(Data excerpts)
____________________

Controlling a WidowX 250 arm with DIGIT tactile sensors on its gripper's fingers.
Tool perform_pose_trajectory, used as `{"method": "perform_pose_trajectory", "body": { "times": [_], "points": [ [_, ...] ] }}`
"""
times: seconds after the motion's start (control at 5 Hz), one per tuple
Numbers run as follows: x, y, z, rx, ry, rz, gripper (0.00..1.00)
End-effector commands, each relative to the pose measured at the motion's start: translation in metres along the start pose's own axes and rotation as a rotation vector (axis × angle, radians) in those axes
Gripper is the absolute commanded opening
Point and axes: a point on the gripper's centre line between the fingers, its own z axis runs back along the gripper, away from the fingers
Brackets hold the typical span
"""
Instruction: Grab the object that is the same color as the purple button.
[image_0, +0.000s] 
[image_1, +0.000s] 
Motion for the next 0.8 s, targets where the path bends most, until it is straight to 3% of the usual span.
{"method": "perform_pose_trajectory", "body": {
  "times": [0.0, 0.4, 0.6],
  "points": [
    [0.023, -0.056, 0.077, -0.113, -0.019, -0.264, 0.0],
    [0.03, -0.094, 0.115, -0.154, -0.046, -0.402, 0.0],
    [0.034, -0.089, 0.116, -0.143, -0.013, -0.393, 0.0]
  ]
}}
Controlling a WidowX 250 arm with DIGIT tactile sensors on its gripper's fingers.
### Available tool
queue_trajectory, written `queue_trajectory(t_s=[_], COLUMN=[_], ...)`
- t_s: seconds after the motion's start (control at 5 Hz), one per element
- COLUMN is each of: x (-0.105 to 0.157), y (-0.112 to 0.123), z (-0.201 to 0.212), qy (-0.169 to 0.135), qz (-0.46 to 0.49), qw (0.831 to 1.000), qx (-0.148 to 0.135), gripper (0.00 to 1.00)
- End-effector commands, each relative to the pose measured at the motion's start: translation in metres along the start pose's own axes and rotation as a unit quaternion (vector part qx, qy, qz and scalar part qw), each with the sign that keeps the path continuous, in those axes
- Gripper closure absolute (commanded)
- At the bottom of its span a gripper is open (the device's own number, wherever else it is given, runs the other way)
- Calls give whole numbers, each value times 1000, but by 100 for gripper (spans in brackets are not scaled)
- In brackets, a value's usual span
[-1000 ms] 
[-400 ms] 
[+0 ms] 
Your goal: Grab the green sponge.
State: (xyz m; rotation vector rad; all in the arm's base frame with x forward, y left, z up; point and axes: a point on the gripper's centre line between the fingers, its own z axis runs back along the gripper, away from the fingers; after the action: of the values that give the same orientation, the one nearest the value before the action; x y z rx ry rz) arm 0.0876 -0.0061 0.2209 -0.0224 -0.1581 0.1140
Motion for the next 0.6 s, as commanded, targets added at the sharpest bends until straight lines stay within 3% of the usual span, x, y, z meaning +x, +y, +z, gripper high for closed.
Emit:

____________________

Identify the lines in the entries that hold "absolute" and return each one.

Gripper is the absolute commanded opening
- Gripper closure absolute (commanded)

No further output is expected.